“Don’t take it personally.”
- One guy too many
“…ay, there’s the rub.”
- Shakespeare, Hamlet, Act III, Scene 1
If one more business guy tells me one more time, “Don’t take it personally"...
What do you mean, “Don’t take it personally”?! It is personal. I am a person, I am doing business personally, therefore I take business personally.
I define “taking things personally” as being the instrument of my fate, responsible for my choices, and responsible for the consequences of my choices. If I see myself as the leader of my life and my company, then, you bet, what happens is about me personally. Telling me “Don’t take it personally” is telling me to extinguish myself.
That said, I can’t say I’ve found taking business personally a particularly gratifying process. Starting a company is so risky, and building a business so onerous, I have found myself often personally strained, frayed and depleted by the sheer enormity of the task. Business is hard on a person.

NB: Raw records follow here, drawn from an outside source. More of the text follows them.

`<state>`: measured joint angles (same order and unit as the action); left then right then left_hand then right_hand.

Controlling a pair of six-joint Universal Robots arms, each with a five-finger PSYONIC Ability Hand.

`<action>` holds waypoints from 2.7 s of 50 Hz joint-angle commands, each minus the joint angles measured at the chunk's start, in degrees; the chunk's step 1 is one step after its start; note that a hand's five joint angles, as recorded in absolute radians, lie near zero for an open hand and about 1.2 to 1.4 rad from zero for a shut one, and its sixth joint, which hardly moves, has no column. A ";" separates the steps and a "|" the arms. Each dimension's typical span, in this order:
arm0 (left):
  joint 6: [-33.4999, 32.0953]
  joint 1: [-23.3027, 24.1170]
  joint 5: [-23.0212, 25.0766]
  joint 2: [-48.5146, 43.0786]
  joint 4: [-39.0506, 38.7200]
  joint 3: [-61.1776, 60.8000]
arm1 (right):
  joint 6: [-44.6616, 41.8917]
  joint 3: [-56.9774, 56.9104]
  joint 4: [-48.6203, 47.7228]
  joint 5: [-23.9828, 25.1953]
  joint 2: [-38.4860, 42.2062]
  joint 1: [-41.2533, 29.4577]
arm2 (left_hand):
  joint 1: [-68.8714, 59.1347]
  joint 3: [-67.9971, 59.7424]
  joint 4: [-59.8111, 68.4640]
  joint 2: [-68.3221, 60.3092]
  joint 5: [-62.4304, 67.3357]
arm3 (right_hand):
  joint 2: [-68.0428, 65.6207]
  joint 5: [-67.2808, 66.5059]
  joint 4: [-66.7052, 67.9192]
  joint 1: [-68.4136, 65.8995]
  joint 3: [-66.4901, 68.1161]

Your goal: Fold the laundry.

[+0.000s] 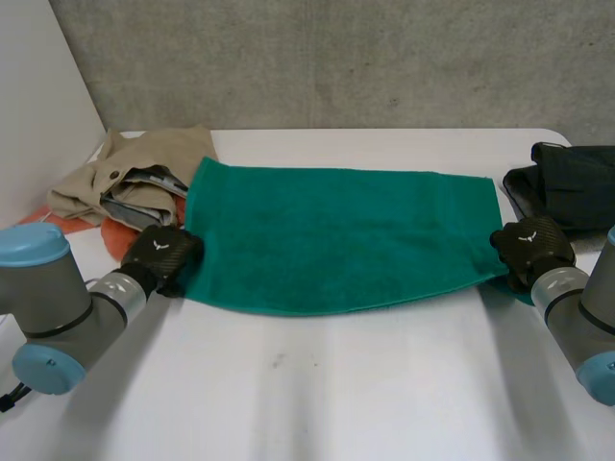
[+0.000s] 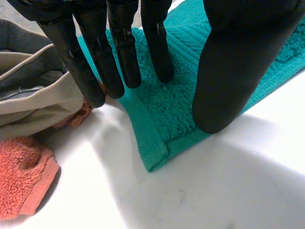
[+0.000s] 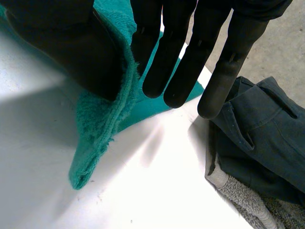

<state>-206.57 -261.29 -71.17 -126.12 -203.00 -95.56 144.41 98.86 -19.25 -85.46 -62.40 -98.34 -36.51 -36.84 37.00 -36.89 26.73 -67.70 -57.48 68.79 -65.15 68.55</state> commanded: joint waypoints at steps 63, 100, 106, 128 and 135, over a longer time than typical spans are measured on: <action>4.24 7.37 -0.72 -1.23 4.37 4.24 | -0.44 0.72 0.00 -0.06 0.35 0.17 | -14.38 -14.04 13.89 -13.99 14.16 | -12.30 -12.52 11.21 -14.85 11.45; -0.68 14.93 -9.16 35.42 35.93 -22.74 | -32.26 10.83 42.01 0.29 -21.01 8.08 | -43.49 -43.16 43.00 -43.11 43.27 | -12.30 -12.52 11.21 -14.85 11.45; -0.86 15.72 -13.81 28.66 28.29 -17.83 | -32.17 9.17 39.65 0.21 -19.95 7.73 | -43.49 -43.16 43.00 -43.11 43.27 | -12.30 -12.52 11.21 -14.85 11.45; -13.42 16.60 -19.44 0.00 8.77 28.39 | -24.35 -27.99 7.14 -1.73 4.13 -3.52 | -43.49 -43.16 43.00 -43.11 43.27 | -12.30 -12.52 11.21 -14.85 11.45; -13.08 16.77 -19.88 1.31 0.07 50.99 | -16.53 -40.76 -12.90 -2.69 0.45 -4.58 | -43.49 -43.16 43.00 -43.11 43.27 | -12.30 -12.52 11.21 -14.85 11.45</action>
<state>-220.21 -244.54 -90.78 -126.37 -197.01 -58.55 122.21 66.13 -17.91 -87.46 -58.53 -102.47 -66.16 -68.47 68.85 -68.67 56.47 -67.75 -57.81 68.80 -65.15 68.61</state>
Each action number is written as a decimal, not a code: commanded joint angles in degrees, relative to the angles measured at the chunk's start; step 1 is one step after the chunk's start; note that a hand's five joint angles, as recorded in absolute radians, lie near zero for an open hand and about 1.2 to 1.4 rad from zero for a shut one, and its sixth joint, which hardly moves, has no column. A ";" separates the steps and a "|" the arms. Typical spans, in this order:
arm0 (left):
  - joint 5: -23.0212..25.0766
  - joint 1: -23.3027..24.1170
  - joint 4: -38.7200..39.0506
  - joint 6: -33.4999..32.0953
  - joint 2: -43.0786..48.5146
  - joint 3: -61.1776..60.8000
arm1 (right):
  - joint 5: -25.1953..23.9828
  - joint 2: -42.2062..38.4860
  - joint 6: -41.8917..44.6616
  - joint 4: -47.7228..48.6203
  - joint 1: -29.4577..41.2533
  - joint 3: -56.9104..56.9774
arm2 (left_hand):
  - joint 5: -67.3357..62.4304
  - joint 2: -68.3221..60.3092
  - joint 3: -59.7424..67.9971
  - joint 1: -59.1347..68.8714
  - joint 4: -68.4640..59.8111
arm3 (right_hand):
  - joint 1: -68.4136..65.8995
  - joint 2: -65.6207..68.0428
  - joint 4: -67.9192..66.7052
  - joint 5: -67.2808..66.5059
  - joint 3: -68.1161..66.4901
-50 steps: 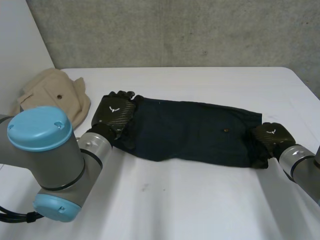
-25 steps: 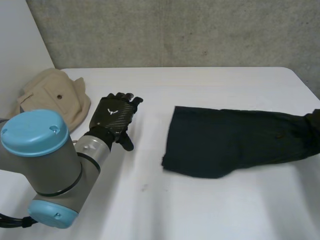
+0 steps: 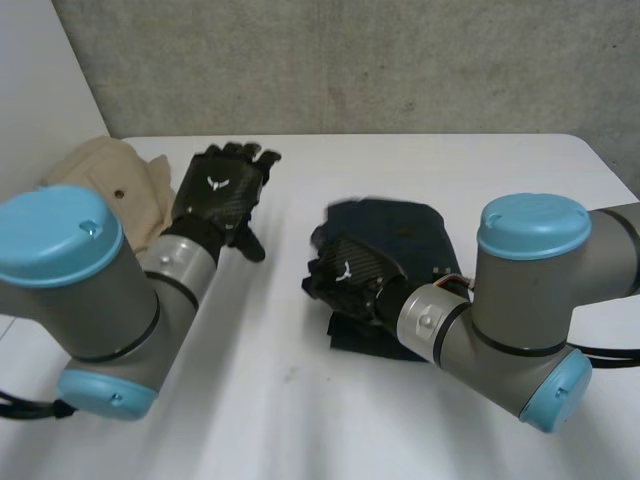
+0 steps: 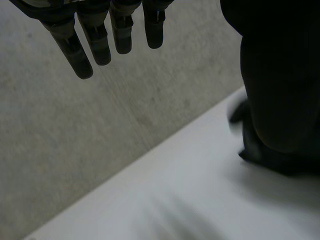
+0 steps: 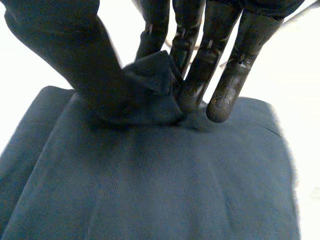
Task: Fold the laundry.
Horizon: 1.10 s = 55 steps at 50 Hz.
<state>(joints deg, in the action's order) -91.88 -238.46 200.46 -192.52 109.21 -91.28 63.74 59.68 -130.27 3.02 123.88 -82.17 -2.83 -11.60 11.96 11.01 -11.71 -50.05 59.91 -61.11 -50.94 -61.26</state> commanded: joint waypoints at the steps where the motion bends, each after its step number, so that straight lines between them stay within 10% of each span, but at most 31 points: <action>1: 0.03 1.77 0.11 0.04 2.39 7.77 | 2.87 4.29 -8.82 -2.76 -2.22 1.04 | 2.45 1.22 -1.57 -0.63 1.32 | 40.05 -49.91 51.11 50.94 51.26; 12: 0.74 7.92 -2.09 0.48 14.61 21.23 | 4.64 12.39 -36.88 -5.12 -14.62 -0.10 | 0.09 -1.13 0.78 1.73 -1.03 | 40.05 -49.91 51.11 50.94 51.26; 29: 2.32 10.04 -19.40 5.05 32.55 32.40 | 7.27 -5.53 -30.93 -7.68 -16.74 3.77 | -1.09 -2.31 1.96 2.91 -2.21 | 40.05 -49.91 51.11 50.94 51.26; 40: 1.61 9.95 -20.99 4.79 25.37 32.22 | 13.60 -2.82 -24.15 -7.06 -16.65 2.63 | 0.93 -0.29 -0.06 0.89 -0.19 | 40.05 -49.91 51.11 50.94 51.26; 55: 6.87 7.76 -25.37 5.14 9.81 28.88 | 13.43 12.12 -41.19 -3.02 -26.04 -11.94 | 1.44 0.21 -0.57 0.38 0.31 | 40.05 -49.91 51.11 50.94 51.26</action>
<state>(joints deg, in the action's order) -89.56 -229.06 178.79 -187.68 125.31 -60.60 78.15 67.07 -164.18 -0.41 103.28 -86.45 -2.83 -11.60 11.85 11.02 -11.71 -8.92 12.59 -13.27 -3.66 -11.35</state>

I’ve been given the “Don’t take things personally” advice often enough, though, and have found it well-meaning but so unhelpful, that it merited a step back and a look for a pattern at setting and circumstances. It could still happen, but I can’t remember this being uttered to me by a woman. In any case, in each instance when the advice was given to me by a man, I was personally upset. In each case, the subtext of “Don’t take it personally” was “You’re so personally upset that you’re professionally absent.”
People do business with people. If I’m personally upset, I’m unavailable for business. Light on, shop door closed.

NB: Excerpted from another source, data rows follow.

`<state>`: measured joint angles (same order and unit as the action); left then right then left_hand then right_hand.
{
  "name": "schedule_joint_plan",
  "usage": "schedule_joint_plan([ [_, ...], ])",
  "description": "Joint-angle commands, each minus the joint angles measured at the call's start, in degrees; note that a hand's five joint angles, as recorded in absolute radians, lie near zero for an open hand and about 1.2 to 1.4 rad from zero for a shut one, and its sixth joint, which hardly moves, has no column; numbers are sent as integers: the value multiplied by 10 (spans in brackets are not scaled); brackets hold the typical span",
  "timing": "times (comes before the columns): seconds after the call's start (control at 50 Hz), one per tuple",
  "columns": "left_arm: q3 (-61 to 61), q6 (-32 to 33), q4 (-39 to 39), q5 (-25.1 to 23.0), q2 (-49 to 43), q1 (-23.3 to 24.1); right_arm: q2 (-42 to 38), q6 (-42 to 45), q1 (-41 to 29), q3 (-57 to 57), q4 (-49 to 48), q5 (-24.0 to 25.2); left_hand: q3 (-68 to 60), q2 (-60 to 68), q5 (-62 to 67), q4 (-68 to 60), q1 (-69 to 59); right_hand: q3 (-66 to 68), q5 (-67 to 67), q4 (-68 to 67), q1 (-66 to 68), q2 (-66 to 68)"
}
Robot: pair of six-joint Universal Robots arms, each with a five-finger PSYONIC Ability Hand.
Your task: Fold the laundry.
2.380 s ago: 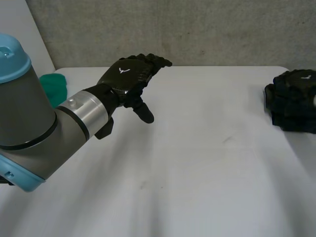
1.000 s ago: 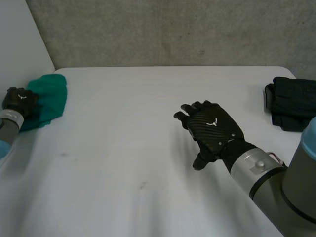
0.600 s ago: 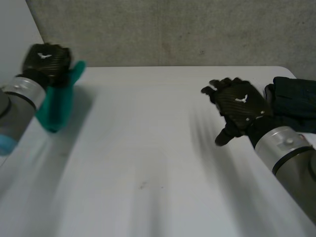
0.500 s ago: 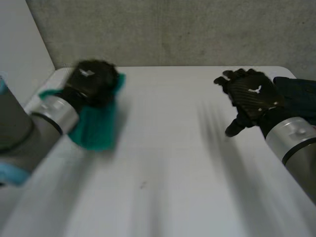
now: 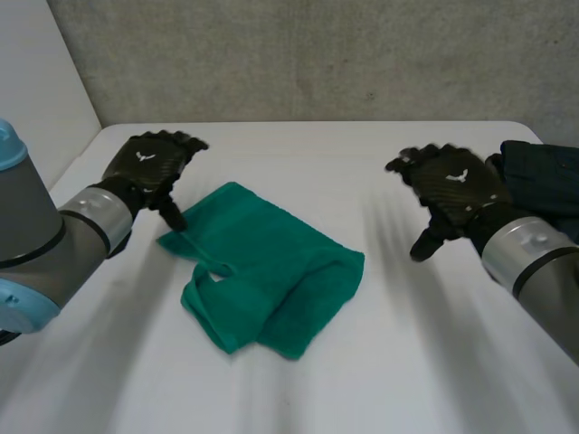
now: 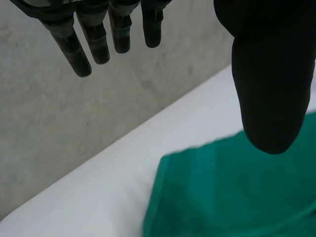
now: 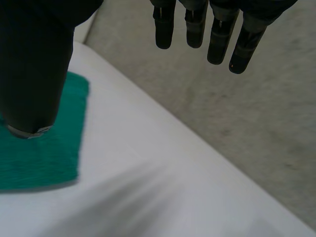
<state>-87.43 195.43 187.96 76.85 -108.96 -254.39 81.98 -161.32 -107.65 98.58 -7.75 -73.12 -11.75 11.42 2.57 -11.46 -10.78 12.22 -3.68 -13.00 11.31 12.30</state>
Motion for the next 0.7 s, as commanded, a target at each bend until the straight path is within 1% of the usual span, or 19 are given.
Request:
schedule_joint_plan([
  [0.02,-8,89,-88,-3,-36,-35,-60,5,-46,-29,32,6,-33,37,25,-36,-43,-22,37,30,-13,-23],
  [0.08,-22,76,-114,-5,-33,-30,-76,20,-54,-35,31,2,-59,62,50,-62,-68,-22,37,30,-13,-23],
  [0.14,-41,54,-117,-6,-28,-20,-88,34,-55,-36,31,-9,-79,82,71,-82,-88,-22,37,30,-13,-23],
  [0.16,-53,36,-117,-6,-20,-5,-93,40,-55,-36,30,-19,-89,92,81,-92,-99,-22,37,30,-13,-23],
  [0.24,-84,-3,-117,1,21,30,-104,50,-56,-37,29,-38,-91,94,82,-94,-100,-22,37,30,-13,-23],
  [0.3,-101,-17,-117,5,38,43,-109,50,-58,-37,29,-43,-91,94,82,-94,-100,-22,37,30,-13,-23],
  [0.36,-117,-22,-117,22,40,57,-109,50,-58,-37,28,-43,-91,94,82,-94,-100,-22,37,30,-13,-23],
  [0.44,-118,-18,-110,64,22,78,-110,50,-57,-37,27,-43,-101,104,92,-104,-110,-22,37,30,-13,-23],
  [0.46,-113,-17,-103,82,7,87,-111,50,-57,-37,27,-42,-134,137,126,-137,-144,-22,37,30,-13,-23],
  [0.52,-107,-16,-90,106,-14,92,-112,50,-57,-38,26,-42,-230,233,222,-233,-240,-22,37,30,-13,-23],
  [0.54,-102,-16,-83,115,-26,94,-114,50,-57,-40,26,-42,-304,307,295,-306,-313,-22,37,30,-13,-23],
  [0.6,-94,-9,-76,117,-41,97,-117,49,-57,-44,26,-41,-413,416,405,-416,-423,-22,37,30,-13,-23],
  [0.62,-89,2,-76,117,-51,98,-119,47,-57,-50,26,-37,-534,537,525,-536,-543,-22,37,30,-13,-23],
  [0.64,-86,9,-77,118,-55,98,-120,46,-57,-53,27,-38,-586,590,578,-589,-596,-22,37,30,-13,-23],
  [0.68,-79,27,-79,119,-56,98,-125,45,-56,-62,28,-39,-669,672,661,-672,-679,-22,37,30,-13,-23],
  [0.7,-74,43,-78,120,-51,98,-129,45,-56,-72,31,-40,-682,686,674,-685,-692,-22,37,30,-13,-23],
])
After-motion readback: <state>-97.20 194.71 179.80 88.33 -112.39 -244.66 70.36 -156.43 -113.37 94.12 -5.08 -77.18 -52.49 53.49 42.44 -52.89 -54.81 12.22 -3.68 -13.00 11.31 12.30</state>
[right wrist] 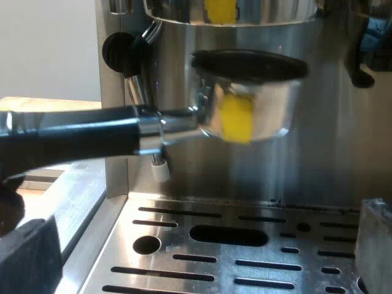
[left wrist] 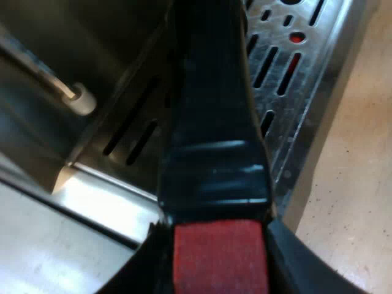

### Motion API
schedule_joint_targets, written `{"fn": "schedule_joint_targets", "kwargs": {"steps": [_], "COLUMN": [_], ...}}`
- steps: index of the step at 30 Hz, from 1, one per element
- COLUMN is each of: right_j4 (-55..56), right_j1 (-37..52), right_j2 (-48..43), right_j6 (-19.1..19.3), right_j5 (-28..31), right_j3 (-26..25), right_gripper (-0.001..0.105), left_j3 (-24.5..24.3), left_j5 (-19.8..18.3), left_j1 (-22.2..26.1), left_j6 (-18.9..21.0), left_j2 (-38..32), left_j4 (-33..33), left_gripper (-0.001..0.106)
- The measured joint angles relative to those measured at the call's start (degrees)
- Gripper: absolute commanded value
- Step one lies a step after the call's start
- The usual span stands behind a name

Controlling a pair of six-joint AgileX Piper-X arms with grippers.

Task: Put the handle in the coffee machine

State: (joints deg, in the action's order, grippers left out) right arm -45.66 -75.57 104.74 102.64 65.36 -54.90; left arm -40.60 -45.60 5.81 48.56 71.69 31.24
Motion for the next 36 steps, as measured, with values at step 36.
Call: {"fn": "schedule_joint_targets", "kwargs": {"steps": [36], "right_j4": [1.36], "right_j1": [0.00], "right_j2": [0.00], "right_j6": [-0.16], "right_j5": [0.00], "right_j3": [0.00], "right_gripper": [0.105], "left_j3": [-4.46], "left_j5": [-2.89], "left_j1": [0.77], "left_j6": [0.81], "left_j2": [0.13], "left_j4": [0.30], "left_gripper": [0.000]}}
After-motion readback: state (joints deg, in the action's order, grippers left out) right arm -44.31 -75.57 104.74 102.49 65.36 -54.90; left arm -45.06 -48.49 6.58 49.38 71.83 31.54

Yet, I treasure taking my life personally. I cherish beyond price the depth and breadth and richness of my personal life.
So what do I with my premise: “I am a person, therefore I do business personally”? What do I do with the advice, “Don’t take business personally?”
I think the premise is flawed and the advice is flawed.
It's not how to “take” business. It’s how to “do” business.
There’s the rub.
New advice to self:
“Don’t do business personally. Do business strategically.”
If I do business strategically, rather than personally, I take business results and business relationships into consideration with regard to my strategy. I don’t take them personally. I’m free to “take it personally” in my personal life as intensely and as acutely as I choose. My business life becomes excitingly, fascinatingly, engagingly about strategically achieving a vision.
My experience is that an either-or dichotomy like this doesn’t always hold true. In an age of transparency, where the personal-professional divide is as clear as broken lines on a road in a rain storm, I’m still going to tweet pics of my cats to my company’s Twitter feed.
My guess is that if I can operate more generally within the context of this new insight - doing business strategically rather than personally - the number of times I hear “Don’t take it personally” will decrease. That’s because I’ll be fully and professionally present to do business.